Annihilation
by Jeff VanderMeer
Read on October 31, 2015.
The cover is gorgeous. The premise is interesting. It's gotten a lot of buzz, even if the buzz has a sort of cult feel to it - not mainstream, definitely weird, but supposedly terrific. I even bumped this into my to-read list over the discouragingly big bunch of my yet-to-be-read Challenge books for this year.
Instead this is a contender for most disappointing read of 2015. It's not that its bad, per se. Okay, well maybe it is. The only way I can admire it is if I look at the writing itself as creating a state in my brain that is akin to what would happen if I tried to read a normal book while I was in Area X.

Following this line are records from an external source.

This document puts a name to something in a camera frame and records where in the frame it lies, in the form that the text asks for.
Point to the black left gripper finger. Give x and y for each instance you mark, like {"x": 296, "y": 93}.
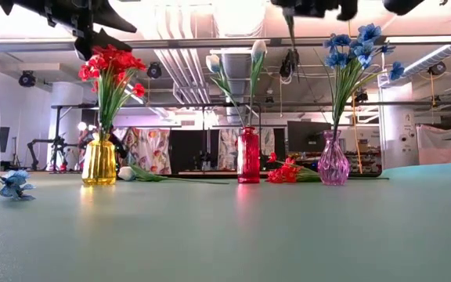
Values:
{"x": 114, "y": 15}
{"x": 100, "y": 39}

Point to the red artificial flower bunch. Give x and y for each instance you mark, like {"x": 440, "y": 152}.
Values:
{"x": 110, "y": 62}
{"x": 284, "y": 172}

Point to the blue artificial flower bunch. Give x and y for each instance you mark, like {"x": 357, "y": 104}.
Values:
{"x": 368, "y": 33}
{"x": 14, "y": 184}

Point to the white artificial tulip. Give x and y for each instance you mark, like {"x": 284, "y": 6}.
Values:
{"x": 258, "y": 51}
{"x": 125, "y": 173}
{"x": 213, "y": 63}

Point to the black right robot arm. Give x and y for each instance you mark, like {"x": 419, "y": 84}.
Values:
{"x": 403, "y": 6}

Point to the black background robot arm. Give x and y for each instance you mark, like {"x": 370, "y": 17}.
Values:
{"x": 57, "y": 147}

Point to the yellow glass vase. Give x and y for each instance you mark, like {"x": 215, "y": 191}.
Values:
{"x": 99, "y": 164}

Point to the pink ribbed glass vase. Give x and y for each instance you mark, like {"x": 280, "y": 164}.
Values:
{"x": 333, "y": 164}

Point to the red glass vase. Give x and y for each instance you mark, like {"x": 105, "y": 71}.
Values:
{"x": 248, "y": 156}

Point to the black hanging ceiling device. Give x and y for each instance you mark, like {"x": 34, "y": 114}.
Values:
{"x": 290, "y": 62}

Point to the black ceiling spotlight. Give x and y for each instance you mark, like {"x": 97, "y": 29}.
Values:
{"x": 27, "y": 79}
{"x": 154, "y": 71}
{"x": 437, "y": 68}

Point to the grey overhead beam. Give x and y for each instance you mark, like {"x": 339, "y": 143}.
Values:
{"x": 170, "y": 44}

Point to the plain white pillar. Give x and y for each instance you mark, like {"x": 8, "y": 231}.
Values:
{"x": 67, "y": 98}

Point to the large dark monitor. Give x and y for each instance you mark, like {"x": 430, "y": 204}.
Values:
{"x": 307, "y": 135}

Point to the black partition panel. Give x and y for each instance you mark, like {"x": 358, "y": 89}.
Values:
{"x": 190, "y": 149}

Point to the white pillar with sockets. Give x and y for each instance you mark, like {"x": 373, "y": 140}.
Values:
{"x": 399, "y": 129}

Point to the cluttered storage shelf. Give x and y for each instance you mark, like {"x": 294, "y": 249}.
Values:
{"x": 366, "y": 156}

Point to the pink white draped cloth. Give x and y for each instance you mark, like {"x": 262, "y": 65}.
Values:
{"x": 441, "y": 145}

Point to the black background rig frame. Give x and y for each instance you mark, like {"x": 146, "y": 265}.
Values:
{"x": 170, "y": 105}

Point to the silver ventilation duct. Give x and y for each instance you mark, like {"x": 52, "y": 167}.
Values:
{"x": 235, "y": 78}

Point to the white ribbed air duct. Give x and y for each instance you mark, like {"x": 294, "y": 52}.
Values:
{"x": 425, "y": 60}

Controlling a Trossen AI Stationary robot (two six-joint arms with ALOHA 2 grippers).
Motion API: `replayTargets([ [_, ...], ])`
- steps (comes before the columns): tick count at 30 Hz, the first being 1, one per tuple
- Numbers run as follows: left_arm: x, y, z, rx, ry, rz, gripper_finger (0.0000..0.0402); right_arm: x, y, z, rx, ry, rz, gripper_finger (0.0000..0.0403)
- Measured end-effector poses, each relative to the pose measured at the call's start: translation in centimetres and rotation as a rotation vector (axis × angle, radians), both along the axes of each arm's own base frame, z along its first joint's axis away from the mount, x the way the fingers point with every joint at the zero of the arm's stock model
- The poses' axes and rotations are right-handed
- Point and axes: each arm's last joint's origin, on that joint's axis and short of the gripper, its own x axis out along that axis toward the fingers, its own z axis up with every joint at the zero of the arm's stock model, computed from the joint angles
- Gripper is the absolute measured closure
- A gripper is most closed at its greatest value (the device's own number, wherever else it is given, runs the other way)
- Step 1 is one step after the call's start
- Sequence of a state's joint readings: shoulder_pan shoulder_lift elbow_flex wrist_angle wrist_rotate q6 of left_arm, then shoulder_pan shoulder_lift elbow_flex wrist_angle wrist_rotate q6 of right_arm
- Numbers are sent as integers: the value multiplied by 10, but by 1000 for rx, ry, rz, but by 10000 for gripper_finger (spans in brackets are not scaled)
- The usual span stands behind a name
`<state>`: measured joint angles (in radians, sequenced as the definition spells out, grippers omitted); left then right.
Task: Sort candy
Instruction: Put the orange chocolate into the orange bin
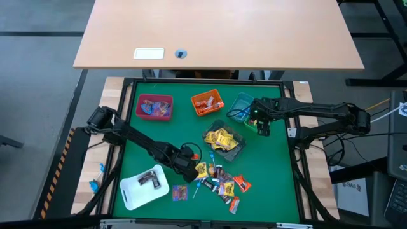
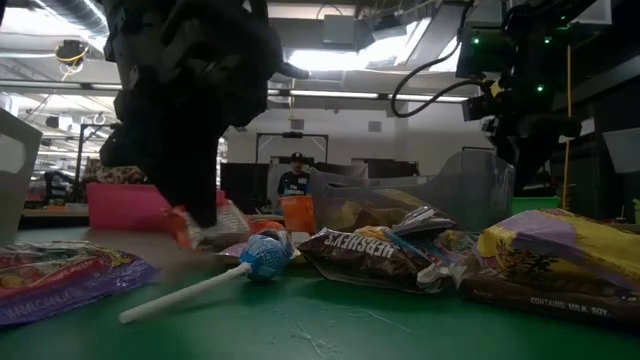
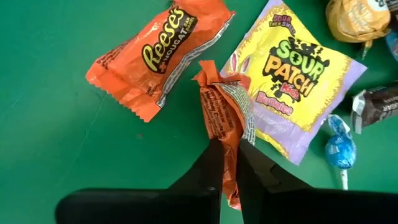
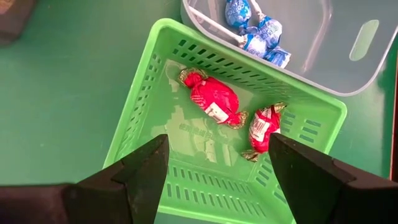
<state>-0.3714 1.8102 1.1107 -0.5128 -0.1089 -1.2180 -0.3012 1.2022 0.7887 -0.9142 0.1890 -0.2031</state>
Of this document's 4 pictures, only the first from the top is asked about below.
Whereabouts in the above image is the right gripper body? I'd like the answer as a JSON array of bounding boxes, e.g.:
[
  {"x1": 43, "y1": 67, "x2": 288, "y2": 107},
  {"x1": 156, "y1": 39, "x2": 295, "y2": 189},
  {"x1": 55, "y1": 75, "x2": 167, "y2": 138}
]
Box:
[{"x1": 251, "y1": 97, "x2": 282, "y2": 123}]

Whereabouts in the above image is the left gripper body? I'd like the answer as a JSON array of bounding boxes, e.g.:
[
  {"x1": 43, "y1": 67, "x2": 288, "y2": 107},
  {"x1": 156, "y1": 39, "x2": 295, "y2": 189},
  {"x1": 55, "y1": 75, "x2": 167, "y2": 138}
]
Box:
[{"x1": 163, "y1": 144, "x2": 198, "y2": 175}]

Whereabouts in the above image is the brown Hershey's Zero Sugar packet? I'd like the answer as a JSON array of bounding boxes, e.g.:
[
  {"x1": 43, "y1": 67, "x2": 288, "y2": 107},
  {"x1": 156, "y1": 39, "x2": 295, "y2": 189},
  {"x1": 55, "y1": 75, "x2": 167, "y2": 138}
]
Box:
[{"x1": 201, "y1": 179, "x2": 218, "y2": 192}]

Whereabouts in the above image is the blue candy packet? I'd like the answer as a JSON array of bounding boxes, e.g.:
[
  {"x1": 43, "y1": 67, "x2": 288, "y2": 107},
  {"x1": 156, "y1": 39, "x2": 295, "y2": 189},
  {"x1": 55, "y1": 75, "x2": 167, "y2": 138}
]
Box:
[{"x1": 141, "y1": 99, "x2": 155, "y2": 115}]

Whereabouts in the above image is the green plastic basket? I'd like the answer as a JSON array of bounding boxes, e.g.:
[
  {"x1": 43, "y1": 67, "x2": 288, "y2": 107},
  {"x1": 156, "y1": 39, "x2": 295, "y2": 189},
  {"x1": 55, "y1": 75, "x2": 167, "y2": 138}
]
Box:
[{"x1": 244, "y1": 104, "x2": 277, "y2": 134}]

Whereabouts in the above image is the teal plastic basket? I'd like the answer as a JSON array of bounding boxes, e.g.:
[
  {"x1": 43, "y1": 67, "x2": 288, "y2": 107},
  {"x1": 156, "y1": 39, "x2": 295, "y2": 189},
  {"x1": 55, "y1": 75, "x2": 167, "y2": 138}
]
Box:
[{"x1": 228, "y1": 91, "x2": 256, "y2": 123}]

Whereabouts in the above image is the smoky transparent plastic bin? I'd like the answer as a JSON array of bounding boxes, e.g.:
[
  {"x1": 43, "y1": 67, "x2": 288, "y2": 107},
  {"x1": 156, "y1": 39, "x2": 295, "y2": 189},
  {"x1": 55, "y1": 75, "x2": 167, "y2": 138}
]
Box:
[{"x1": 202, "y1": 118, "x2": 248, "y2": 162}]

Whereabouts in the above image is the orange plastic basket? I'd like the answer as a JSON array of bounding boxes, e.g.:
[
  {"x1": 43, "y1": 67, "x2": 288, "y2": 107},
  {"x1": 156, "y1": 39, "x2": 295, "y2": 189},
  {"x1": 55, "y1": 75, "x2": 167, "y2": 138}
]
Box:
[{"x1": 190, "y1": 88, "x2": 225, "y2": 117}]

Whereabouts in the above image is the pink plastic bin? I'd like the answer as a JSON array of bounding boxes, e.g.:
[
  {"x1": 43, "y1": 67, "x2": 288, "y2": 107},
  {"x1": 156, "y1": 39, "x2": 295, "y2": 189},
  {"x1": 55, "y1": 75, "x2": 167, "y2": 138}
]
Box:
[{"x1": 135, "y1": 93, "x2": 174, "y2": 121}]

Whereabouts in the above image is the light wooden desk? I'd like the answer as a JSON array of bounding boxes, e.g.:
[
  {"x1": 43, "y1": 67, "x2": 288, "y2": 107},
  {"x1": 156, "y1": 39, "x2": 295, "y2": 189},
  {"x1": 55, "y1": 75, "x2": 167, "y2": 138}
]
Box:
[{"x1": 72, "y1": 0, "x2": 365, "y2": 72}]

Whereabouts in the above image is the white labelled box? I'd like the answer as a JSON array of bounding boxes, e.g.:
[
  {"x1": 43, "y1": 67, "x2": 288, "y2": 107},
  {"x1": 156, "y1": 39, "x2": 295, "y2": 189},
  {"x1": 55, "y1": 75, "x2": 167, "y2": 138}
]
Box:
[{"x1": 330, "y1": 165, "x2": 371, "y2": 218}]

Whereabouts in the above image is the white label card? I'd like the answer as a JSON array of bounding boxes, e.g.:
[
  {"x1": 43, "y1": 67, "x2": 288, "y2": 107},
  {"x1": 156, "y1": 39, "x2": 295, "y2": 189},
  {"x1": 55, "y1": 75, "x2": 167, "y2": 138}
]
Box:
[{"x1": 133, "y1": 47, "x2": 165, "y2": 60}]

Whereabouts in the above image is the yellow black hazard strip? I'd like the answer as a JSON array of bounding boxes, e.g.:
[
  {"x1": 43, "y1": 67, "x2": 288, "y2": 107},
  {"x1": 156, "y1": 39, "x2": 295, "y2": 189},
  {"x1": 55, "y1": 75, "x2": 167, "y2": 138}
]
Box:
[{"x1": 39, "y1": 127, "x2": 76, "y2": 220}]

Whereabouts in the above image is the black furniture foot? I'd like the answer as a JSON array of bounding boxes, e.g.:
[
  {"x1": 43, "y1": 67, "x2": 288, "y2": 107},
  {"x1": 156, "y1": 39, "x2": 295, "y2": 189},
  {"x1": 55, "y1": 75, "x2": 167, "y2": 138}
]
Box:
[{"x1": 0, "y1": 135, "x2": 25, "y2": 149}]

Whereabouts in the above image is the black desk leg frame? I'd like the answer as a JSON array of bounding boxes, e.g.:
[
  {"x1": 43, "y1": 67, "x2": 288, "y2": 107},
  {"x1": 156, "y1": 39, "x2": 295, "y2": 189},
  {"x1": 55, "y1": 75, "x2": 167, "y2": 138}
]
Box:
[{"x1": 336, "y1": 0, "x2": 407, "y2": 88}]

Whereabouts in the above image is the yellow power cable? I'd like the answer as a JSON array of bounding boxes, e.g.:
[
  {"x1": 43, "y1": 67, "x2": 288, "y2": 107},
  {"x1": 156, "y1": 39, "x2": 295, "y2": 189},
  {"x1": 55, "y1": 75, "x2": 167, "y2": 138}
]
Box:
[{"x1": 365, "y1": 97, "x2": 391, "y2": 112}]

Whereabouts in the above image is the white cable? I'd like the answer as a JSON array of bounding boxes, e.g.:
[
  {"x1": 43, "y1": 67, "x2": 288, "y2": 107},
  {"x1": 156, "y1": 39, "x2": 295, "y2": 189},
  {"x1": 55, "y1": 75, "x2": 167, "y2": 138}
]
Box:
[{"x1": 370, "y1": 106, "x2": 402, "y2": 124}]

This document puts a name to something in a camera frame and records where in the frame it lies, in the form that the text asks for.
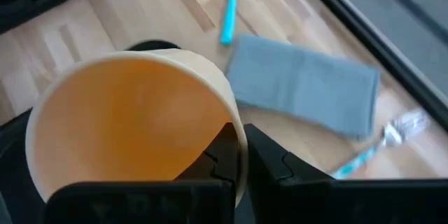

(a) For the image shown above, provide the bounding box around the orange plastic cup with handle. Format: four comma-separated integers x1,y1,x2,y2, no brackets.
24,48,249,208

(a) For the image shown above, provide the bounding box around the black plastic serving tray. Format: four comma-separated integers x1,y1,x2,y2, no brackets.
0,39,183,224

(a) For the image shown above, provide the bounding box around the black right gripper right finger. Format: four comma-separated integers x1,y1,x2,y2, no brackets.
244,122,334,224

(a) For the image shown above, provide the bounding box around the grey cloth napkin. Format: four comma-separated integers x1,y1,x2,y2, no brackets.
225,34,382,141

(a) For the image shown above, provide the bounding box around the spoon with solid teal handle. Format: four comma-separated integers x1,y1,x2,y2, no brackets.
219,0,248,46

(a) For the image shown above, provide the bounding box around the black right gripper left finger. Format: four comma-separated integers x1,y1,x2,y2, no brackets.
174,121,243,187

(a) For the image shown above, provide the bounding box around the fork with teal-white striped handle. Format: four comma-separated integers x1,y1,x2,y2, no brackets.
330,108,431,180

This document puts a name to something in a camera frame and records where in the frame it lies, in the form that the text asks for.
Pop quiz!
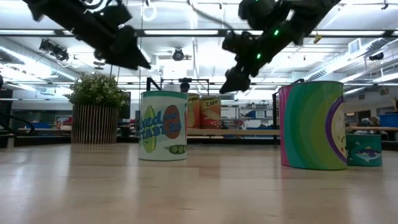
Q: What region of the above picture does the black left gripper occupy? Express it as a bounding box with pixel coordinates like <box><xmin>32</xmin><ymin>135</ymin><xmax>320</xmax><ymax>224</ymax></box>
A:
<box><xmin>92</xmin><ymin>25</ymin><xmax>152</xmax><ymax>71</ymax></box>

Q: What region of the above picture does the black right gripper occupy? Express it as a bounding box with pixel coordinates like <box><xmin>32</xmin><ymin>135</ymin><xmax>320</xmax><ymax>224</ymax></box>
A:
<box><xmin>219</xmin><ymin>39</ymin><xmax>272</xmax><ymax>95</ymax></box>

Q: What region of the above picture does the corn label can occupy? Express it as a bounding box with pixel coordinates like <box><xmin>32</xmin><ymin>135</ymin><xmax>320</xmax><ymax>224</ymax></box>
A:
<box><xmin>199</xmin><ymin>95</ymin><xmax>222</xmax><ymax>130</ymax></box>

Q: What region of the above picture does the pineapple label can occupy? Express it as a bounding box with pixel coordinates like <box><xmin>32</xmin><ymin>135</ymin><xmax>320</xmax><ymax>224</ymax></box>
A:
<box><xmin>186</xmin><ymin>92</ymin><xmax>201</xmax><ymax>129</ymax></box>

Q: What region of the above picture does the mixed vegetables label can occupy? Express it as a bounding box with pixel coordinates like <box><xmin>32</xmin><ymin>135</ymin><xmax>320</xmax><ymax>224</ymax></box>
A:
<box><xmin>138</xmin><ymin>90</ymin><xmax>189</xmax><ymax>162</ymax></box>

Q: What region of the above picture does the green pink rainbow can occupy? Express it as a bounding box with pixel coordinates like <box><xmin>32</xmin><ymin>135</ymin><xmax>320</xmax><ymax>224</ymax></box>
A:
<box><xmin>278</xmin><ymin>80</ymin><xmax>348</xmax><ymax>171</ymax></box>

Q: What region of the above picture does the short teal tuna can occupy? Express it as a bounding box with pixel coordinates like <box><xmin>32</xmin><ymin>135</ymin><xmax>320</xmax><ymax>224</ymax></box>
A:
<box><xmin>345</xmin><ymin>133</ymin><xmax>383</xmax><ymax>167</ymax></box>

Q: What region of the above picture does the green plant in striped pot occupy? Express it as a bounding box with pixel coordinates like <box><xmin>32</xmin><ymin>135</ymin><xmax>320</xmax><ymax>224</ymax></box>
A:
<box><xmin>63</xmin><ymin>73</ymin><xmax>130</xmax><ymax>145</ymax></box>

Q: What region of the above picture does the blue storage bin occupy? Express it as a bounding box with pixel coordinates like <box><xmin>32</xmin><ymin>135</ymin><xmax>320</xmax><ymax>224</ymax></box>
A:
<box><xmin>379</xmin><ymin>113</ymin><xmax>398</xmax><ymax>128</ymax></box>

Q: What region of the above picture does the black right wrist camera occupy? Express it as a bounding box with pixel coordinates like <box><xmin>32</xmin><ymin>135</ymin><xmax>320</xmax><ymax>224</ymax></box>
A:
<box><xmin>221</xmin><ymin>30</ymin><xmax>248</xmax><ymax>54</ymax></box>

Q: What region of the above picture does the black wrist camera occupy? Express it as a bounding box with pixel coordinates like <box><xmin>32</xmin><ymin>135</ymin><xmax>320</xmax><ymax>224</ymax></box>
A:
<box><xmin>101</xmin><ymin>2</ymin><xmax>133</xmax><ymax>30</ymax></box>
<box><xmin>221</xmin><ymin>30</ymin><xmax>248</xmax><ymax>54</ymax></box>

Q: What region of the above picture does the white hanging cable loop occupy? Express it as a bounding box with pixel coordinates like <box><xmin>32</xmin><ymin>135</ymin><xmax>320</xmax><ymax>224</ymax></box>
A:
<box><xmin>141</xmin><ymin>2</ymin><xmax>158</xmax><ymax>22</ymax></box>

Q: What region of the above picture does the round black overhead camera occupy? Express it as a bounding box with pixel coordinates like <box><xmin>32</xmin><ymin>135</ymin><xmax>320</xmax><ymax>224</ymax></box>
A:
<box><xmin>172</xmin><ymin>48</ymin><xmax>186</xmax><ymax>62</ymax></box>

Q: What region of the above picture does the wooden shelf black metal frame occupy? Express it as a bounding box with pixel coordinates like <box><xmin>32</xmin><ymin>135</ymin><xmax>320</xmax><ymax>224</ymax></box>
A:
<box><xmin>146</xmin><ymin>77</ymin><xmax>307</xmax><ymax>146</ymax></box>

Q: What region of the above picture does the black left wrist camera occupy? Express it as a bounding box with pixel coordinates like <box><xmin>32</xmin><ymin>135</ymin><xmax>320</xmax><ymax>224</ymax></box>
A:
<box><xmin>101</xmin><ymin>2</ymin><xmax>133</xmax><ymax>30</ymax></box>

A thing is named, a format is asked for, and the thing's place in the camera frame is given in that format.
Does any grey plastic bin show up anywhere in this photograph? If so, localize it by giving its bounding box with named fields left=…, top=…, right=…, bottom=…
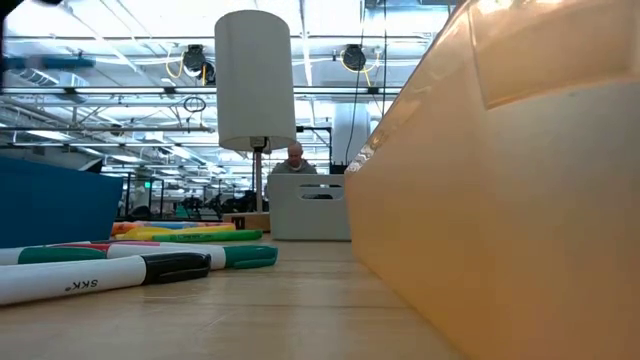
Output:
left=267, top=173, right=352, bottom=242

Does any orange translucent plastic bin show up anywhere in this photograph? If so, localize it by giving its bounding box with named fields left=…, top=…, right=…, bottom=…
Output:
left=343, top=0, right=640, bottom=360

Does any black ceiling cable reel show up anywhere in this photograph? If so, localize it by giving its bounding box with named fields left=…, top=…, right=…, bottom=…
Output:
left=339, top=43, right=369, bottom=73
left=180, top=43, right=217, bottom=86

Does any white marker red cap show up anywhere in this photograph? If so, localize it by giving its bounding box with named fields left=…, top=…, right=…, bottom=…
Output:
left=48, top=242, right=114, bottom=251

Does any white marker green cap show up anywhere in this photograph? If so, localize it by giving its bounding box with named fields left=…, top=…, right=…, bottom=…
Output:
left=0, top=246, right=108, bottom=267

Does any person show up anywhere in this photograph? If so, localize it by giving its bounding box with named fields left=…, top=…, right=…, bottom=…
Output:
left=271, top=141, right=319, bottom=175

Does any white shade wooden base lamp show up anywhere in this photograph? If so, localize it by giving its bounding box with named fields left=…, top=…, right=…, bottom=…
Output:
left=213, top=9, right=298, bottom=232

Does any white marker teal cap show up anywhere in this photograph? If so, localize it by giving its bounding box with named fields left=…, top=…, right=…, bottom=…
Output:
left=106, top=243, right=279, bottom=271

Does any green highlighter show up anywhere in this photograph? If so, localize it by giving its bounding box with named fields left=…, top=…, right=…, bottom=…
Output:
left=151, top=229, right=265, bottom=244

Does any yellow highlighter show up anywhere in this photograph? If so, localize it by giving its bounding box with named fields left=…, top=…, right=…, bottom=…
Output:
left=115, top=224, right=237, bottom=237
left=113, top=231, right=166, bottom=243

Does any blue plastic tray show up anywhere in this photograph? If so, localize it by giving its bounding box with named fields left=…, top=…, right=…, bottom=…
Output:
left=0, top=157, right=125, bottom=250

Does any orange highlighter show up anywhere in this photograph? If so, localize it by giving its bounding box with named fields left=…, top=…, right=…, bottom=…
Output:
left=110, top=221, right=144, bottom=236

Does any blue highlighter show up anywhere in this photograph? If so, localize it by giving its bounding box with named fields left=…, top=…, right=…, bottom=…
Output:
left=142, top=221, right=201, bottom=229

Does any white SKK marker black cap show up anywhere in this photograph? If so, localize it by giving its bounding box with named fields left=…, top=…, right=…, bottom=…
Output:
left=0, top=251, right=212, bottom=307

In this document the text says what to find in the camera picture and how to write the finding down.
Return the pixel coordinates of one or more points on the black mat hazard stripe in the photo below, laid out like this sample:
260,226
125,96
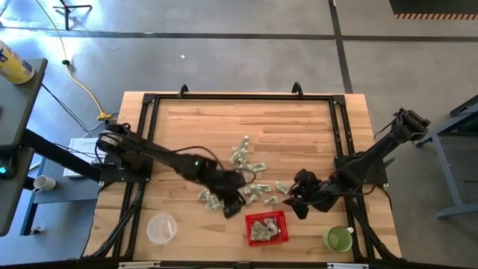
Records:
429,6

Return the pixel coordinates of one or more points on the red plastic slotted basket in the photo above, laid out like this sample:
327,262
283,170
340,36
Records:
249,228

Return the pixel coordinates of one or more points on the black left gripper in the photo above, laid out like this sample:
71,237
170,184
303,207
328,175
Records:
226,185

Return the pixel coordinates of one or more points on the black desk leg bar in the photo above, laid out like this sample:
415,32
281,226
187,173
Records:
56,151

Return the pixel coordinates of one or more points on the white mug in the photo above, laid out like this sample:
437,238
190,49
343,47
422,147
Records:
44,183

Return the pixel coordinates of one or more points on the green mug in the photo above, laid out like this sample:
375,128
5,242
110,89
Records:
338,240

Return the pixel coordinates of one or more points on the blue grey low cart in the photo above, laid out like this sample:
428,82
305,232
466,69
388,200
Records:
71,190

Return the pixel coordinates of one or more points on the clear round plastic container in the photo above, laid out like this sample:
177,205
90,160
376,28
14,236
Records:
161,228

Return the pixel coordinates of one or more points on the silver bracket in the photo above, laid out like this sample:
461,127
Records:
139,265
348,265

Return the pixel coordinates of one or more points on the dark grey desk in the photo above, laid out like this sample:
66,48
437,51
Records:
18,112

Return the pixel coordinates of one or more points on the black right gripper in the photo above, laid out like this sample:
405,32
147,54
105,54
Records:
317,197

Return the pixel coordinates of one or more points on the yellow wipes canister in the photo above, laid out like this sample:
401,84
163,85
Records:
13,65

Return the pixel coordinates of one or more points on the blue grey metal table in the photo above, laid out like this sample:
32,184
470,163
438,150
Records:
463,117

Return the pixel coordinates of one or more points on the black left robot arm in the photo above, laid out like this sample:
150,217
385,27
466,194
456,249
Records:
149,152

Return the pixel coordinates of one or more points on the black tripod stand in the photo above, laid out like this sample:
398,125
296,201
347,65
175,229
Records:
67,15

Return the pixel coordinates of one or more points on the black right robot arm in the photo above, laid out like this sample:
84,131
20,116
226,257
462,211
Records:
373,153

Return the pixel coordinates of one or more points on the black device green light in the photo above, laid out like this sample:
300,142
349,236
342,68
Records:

The text seems distorted in an unusual way, that's what I'm getting at. Sentences just don't track right - the words don't quite make a sensible thought. The flow of the book is odd. "Here's this weird green thing. I hid my inner self from my husband. I see the lighthouse." If all this is on purpose, it might be brilliant, but I don't think that it is.
There's not much meat to build atmosphere or context either. A complete list of what we get is: a tower tunnel, a scary blob, a lighthouse, a base camp, something that moans, a photograph, a pile of paper, and three women. Possibly an island? And that's it.
The other problem here is that it's a psychological study told in the first person, and that person is a bit of a wet rag. She never draws the obvious conclusion about a situation. She describes things in opposite ways, at least one time doing it in thoughts that are only inches apart on the page. She uses the word really in dialogue. A lot.
Then there's this talk of hand-shaped fruiting bodies, and after that, all I can picture are lots of little Hamburger Helpers running around causing problems.
Final call:
Maybe two and a half. At least its quick? To give this perspective - this is the first in a trilogy. Using page counts, over three Annihilations could fit inside The Passage, which is itself the first in a trilogy.
If you like this, try:
H.P. Lovecraft
Other books in the 'New Weird' genre.